1 Department of Public Health Dentistry, Pacific Dental College and Hospital, PAHER University, Udaipur, India
*Corresponding author: Mridula Tak, Department of Public Health Dentistry, Pacific Dental College and Hospital, PAHER University, Udaipur, India. Tel: +91-9928840140, E-mail: mtak1084@gmail.com.
International Journal of High Risk Behaviors and Addiction. 5(4): e31055 , DOI: 10.5812/ijhrba.31055
Article Type: Research Article; Received: Jul 9, 2015; Revised: Oct 6, 2015; Accepted: Nov 14, 2015; epub: Jun 20, 2016; collection: Dec 2016

Abstract


Background: There is a dearth of epidemiologic studies that provide important information to understand the incidence, prevalence and severity of oral lesions in patients with tuberculosis (TB).

Objectives: This study aimed to determine the prevalence of oral mucosal lesions and adverse habits among hospitalized TB patients.

Patients and Methods: The study was conducted on all the TB patients (n = 118) admitted to the Tuberculosis and chest diseases Sanitarium in Udaipur City, Rajasthan, India, during April-May 2014. Oral mucosal lesions along with adverse habits were assessed according to world health organization, 1980. Demographic characteristics of the subjects were recorded. Data were analyzed using the chi-square.

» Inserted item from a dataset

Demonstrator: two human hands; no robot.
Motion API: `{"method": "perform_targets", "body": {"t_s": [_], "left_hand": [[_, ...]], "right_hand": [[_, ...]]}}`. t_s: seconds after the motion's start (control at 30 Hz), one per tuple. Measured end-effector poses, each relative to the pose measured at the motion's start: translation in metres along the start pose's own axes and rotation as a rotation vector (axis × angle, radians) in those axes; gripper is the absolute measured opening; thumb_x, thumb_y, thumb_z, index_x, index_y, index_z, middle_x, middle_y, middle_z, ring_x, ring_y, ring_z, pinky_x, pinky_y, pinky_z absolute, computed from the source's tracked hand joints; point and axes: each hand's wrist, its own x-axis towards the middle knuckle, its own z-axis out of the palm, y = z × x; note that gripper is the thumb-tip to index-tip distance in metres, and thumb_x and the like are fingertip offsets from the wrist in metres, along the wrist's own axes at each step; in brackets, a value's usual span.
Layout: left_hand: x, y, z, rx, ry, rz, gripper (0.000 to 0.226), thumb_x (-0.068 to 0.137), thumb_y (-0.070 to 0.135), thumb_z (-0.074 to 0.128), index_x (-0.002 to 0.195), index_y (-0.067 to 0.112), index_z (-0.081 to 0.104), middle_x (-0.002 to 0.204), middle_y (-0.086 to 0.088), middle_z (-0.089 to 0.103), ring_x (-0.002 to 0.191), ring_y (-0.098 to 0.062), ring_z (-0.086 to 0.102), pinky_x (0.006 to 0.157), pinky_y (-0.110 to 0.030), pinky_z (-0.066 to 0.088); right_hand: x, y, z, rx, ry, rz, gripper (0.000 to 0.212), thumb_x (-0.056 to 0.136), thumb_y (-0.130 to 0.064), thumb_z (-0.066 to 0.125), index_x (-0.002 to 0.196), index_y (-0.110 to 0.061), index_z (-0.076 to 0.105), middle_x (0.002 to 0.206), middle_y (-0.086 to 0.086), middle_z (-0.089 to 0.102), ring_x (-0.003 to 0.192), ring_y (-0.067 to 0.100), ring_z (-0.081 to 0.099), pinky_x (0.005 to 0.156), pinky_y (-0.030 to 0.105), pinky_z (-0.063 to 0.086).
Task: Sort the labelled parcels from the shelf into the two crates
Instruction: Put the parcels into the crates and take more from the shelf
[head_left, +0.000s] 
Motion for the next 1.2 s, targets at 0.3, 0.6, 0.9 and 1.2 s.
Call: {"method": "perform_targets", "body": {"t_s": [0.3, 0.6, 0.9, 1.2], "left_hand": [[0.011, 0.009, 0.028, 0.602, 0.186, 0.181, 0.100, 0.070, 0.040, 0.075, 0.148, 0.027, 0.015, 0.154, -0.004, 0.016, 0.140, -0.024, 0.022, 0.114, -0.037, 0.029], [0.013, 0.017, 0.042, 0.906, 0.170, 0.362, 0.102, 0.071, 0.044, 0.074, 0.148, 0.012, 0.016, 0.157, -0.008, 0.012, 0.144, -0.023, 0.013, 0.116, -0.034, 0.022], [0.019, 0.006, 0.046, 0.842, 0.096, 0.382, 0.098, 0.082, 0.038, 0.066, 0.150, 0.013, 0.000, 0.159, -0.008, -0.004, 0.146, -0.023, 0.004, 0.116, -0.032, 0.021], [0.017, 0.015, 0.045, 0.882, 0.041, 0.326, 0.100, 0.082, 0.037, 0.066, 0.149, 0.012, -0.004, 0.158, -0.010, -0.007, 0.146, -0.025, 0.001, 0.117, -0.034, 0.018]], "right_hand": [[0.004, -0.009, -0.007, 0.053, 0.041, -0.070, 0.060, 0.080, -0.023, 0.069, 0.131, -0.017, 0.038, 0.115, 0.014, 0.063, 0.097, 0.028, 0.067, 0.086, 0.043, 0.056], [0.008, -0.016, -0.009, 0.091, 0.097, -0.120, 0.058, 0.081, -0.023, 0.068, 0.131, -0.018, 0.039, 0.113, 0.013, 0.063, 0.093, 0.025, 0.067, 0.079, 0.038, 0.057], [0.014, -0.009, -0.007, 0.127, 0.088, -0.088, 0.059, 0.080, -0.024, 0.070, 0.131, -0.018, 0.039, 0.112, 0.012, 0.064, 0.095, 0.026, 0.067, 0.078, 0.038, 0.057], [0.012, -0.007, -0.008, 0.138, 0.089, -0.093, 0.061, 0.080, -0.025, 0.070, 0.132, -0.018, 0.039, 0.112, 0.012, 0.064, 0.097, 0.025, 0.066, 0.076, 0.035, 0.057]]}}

Results: The prevalence of oral mucosal lesions and adverse habits among study population accounted for 58.4% and 95% respectively. Among all the habits, bidi smoking was most prevalent (30.5%), followed by habits in combination (23.7%). Oral lesions were found to be significantly highest among those who were on combination of habits and also among those who were suffering from the habit for more than 10 years duration.

Conclusions: The findings of the current study indicate a high prevalence of oral mucosal lesions and adverse habits among the patients with TB disease. Hence, there is an urgent need of probing this public health problem by the health authorities.

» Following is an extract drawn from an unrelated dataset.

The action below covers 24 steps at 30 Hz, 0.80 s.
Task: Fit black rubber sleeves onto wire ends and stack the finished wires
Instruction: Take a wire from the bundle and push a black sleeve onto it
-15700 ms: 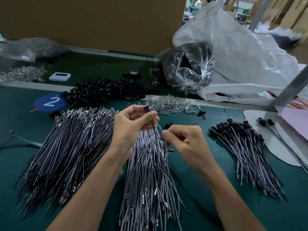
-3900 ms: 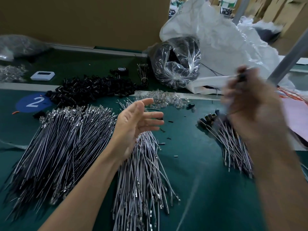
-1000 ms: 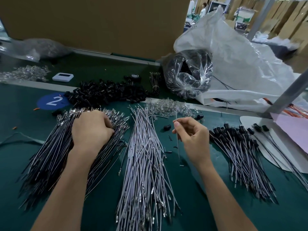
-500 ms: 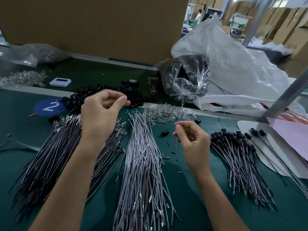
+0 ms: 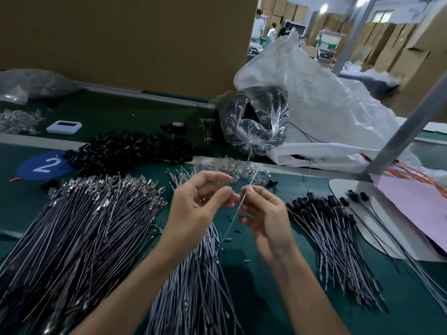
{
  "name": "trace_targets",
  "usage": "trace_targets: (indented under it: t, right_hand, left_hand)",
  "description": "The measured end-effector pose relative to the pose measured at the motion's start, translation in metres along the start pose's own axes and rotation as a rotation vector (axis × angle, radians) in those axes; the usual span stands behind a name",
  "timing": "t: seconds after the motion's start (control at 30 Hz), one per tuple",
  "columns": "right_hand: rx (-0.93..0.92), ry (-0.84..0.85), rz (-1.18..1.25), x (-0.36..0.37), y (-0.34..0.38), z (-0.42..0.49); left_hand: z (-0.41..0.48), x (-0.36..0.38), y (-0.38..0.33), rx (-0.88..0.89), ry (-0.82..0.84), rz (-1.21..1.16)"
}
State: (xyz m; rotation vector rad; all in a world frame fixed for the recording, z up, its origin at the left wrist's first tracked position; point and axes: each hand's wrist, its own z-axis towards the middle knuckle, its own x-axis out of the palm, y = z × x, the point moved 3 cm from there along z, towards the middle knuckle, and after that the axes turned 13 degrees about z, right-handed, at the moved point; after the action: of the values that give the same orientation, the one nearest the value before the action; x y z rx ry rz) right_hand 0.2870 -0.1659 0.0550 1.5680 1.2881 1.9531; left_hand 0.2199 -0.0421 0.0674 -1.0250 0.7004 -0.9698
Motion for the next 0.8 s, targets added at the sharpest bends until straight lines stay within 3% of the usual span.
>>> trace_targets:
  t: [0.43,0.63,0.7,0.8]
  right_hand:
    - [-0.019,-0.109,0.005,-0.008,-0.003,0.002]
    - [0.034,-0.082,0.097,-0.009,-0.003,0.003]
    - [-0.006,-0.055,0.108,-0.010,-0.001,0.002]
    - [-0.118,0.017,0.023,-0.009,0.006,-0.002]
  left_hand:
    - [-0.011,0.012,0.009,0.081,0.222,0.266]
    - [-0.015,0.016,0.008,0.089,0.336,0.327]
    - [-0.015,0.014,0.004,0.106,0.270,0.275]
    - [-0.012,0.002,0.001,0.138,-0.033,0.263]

Keywords: Habits; Mouth Mucosa; Pathology; Tuberculosis

1. Background


Tuberculosis (TB), the second driving reason for mortality due to infectious diseases worldwide accounted for 9 million new cases in 2013 and 1.5 million deaths as reported under WHO global Tuberculosis report 2014. India alone carries a burden of 24% of the world’s episode cases with the most affected age group being 25-54 years (1).

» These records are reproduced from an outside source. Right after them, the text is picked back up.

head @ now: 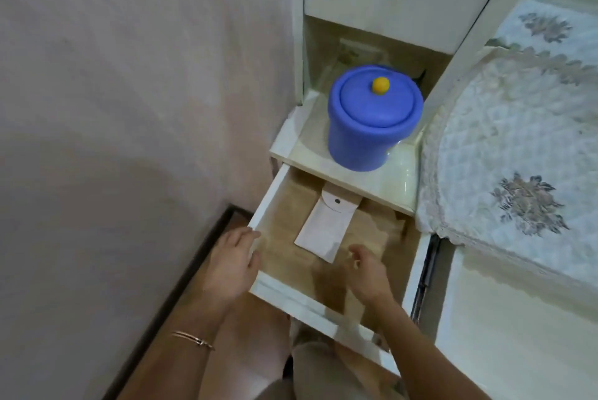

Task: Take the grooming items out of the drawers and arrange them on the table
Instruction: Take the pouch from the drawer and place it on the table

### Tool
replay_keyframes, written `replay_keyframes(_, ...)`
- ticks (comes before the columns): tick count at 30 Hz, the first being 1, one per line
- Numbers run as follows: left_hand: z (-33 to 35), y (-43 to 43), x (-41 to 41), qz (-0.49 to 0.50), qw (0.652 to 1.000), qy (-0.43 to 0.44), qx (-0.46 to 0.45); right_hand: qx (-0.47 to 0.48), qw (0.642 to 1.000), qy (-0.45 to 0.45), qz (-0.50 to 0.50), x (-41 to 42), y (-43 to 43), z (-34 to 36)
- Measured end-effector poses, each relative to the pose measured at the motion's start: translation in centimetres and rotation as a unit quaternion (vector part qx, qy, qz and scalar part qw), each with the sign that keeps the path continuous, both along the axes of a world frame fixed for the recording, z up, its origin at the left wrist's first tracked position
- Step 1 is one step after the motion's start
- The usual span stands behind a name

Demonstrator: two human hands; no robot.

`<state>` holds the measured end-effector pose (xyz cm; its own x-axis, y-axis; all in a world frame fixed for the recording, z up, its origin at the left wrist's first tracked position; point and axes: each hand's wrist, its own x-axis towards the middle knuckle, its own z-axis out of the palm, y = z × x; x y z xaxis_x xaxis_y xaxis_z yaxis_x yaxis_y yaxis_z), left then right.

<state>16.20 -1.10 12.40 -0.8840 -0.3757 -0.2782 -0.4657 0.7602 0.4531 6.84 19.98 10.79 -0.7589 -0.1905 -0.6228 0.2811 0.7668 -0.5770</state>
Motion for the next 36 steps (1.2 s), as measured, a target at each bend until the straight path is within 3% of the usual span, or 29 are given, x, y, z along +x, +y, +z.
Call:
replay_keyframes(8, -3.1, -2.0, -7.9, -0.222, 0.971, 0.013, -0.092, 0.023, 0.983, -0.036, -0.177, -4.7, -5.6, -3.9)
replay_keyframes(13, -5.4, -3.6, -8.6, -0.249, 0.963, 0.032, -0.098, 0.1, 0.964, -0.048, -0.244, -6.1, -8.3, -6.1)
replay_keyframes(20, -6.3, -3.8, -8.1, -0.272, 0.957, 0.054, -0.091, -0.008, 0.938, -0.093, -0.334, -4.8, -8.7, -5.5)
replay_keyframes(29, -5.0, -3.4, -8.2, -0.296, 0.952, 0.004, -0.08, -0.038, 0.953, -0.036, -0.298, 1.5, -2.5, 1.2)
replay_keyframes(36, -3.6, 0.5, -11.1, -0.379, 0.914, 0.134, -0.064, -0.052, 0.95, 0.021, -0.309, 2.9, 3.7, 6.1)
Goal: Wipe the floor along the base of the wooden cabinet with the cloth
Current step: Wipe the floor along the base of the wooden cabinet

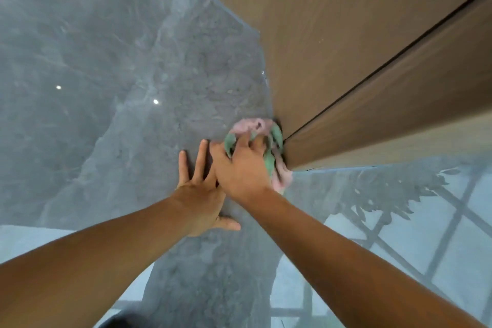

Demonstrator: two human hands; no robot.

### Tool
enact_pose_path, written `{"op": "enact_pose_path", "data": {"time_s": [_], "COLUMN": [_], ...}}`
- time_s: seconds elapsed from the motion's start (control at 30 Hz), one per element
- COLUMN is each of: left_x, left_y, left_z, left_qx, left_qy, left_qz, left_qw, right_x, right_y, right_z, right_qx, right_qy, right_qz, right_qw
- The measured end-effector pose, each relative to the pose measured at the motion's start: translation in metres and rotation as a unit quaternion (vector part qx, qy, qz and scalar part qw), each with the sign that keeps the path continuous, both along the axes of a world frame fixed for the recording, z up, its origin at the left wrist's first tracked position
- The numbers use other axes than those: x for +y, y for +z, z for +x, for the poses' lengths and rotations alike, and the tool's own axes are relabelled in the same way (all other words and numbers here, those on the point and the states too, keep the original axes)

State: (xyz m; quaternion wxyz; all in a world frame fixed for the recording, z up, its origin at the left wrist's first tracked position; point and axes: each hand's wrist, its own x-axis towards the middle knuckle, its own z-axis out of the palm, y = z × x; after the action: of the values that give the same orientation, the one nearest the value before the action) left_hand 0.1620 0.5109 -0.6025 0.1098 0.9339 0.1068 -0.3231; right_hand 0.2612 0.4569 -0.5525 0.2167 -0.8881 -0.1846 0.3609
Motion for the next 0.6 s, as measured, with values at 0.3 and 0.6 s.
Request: {"op": "enact_pose_path", "data": {"time_s": [0.3,0.6], "left_x": [0.000,0.003], "left_y": [-0.003,-0.004], "left_z": [-0.005,-0.010], "left_qx": [-0.056,-0.063], "left_qy": [0.001,-0.006], "left_qz": [0.017,0.013], "left_qw": [0.998,0.998], "right_x": [0.108,0.061], "right_y": [-0.033,-0.042], "right_z": [0.108,0.058], "right_qx": [-0.169,-0.234], "right_qy": [0.090,0.130], "right_qz": [-0.012,-0.026], "right_qw": [0.981,0.963]}}
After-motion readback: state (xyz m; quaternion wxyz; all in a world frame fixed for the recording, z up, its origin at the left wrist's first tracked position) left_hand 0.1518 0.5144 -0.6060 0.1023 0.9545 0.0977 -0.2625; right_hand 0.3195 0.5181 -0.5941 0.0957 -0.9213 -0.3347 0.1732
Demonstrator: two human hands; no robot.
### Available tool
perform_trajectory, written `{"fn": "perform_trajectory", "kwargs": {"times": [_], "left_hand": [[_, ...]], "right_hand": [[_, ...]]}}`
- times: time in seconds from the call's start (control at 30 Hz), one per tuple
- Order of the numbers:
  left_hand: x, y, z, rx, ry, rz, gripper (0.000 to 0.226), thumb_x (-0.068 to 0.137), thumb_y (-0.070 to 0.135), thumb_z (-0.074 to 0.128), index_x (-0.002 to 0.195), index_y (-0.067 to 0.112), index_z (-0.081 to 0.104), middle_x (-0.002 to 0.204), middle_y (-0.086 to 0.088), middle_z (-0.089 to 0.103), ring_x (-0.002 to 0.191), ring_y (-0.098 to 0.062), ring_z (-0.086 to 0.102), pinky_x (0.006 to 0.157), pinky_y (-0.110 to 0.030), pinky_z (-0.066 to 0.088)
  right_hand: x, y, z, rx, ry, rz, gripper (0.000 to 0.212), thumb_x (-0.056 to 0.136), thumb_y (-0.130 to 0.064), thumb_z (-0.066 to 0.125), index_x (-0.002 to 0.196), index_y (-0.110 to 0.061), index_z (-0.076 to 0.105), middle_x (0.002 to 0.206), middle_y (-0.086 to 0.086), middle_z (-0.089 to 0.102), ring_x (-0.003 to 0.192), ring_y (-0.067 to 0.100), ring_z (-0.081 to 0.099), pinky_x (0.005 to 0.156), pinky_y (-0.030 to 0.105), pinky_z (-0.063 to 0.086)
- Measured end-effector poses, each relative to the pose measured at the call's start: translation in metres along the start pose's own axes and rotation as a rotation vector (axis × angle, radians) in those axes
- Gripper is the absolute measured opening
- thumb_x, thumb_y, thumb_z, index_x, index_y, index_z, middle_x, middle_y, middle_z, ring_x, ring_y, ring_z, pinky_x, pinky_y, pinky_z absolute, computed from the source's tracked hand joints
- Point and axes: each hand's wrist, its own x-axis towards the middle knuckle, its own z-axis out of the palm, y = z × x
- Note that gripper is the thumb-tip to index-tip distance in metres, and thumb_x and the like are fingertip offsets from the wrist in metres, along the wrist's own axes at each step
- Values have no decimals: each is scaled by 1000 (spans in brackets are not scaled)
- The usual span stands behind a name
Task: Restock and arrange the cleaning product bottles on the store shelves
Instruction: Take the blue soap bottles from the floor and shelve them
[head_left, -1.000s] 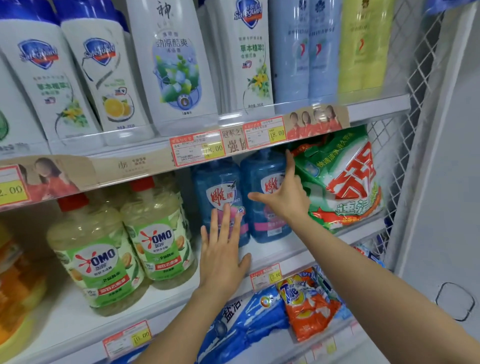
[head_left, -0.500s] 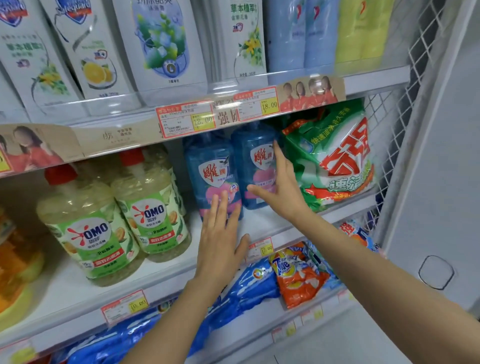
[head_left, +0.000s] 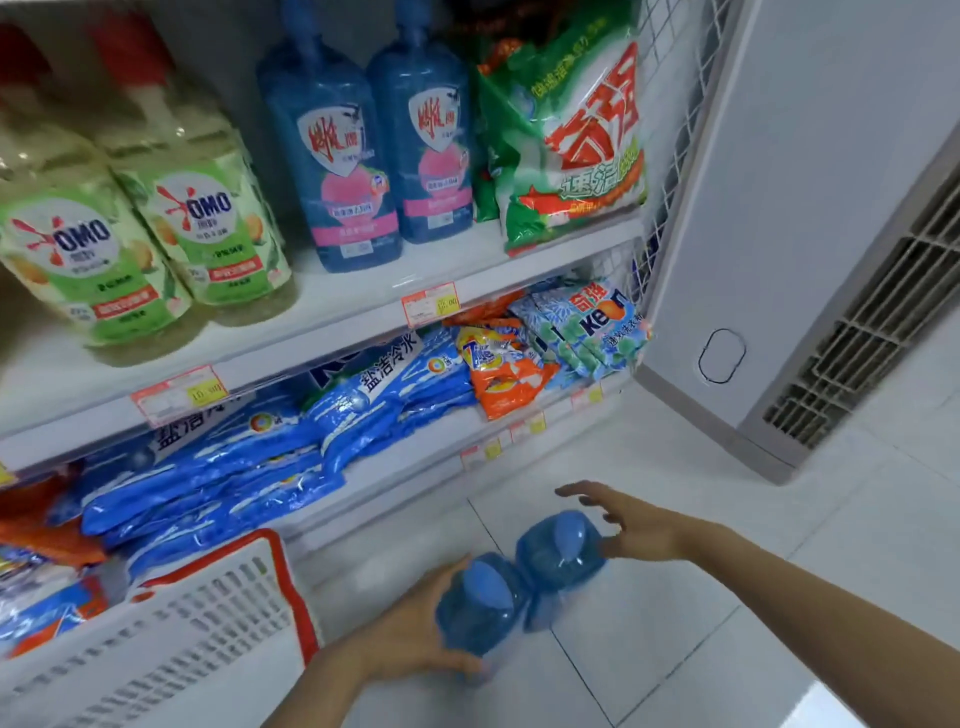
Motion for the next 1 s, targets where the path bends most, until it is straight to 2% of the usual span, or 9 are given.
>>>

Tuberculosis is an irresistible sickness brought on by the bacillus Mycobacterium tuberculosis. It normally influences the lungs (aspiratory TB) yet can influence different locales too (extrapulmonary TB). The disease spreads in the air when people who are sick with pulmonary TB expel bacteria, for example by coughing (1). In India, TB is for the most part an ailment of poor. The majority of its victims are migrant laborers, slum dwellers, residents of backwards areas and tribal pockets. Poor living conditions, lack of healthy sustenance, shanty lodging and congestion are the principle purposes behind the spread of the illness (2). Different components that build the danger of creating TB are diabetes, interminable lung ailment, liquor addiction and overwhelming tobacco utilization. These inclining conditions are identified with reduction in ability to create and keep up T-cell intervened resistance against the irresistible specialists (3). Tobacco and liquor utilization have been built up as danger components for the development of premalignant and malignant lesions of the oral mucosa. Pros reported distinctive lesions in association with tobacco use, for instance, leukoplakia, smoker’s melanosis, and oral sub mucous fibrosis (4).


Selvamuthukumar SC (2011) determined that 14 regular oral lesions were observed among TB patients including oral submucous fibrosis, leukoplakia, oral lichen planus, aphthous ulcer, etc. It was estimated that the oral manifestations of lesions can produce distinct pattern of oral findings in TB group of patients (5). There is some evidence of oral manifestations of TB, which have focused mainly on the rare lesions caused by M. tuberculosis (6). However, only few studies (5, 7) have focused on the status of oral lesions in this target group.

2. Objectives


Since tobacco and alcohol use are associated with TB as well as oral lesions, and epidemiological data of oral mucosal lesions in patients with TB is lacking, this study was conducted to determine the prevalence of oral mucosal lesions in relation to habits among hospitalized patients with TB in Udaipur city, Rajasthan, India.

3. Patients and Methods


3.1. Study Design, Study Setting, and Study Population

A descriptive cross-sectional study was conducted on all (n = 118) the TB patients admitted to Tuberculosis and Chest Diseases Sanitarium in Udaipur city, Rajasthan, India, during April-May 2014. This TB Sanitarium is the only sanitarium of the district where TB patients are admitted. Of the total 118 subjects who participated in the survey, 102 (86.4%) were males and 16 (13.6%) were females. Majority of population was in 27-36 years age group (n = 43, 36.4%). Candidiasis was most commonly observed on the lateral part of tongue. Lichen Planus was seen on buccal mucosa. For oral submucous fibrosis buccal mucosa and pterygomandibular plica were commonly involved. Apthous ulcers were commonly found in lips, cheeks and floor of the mouth. Candidiasis was most commonly seen in the tongue region.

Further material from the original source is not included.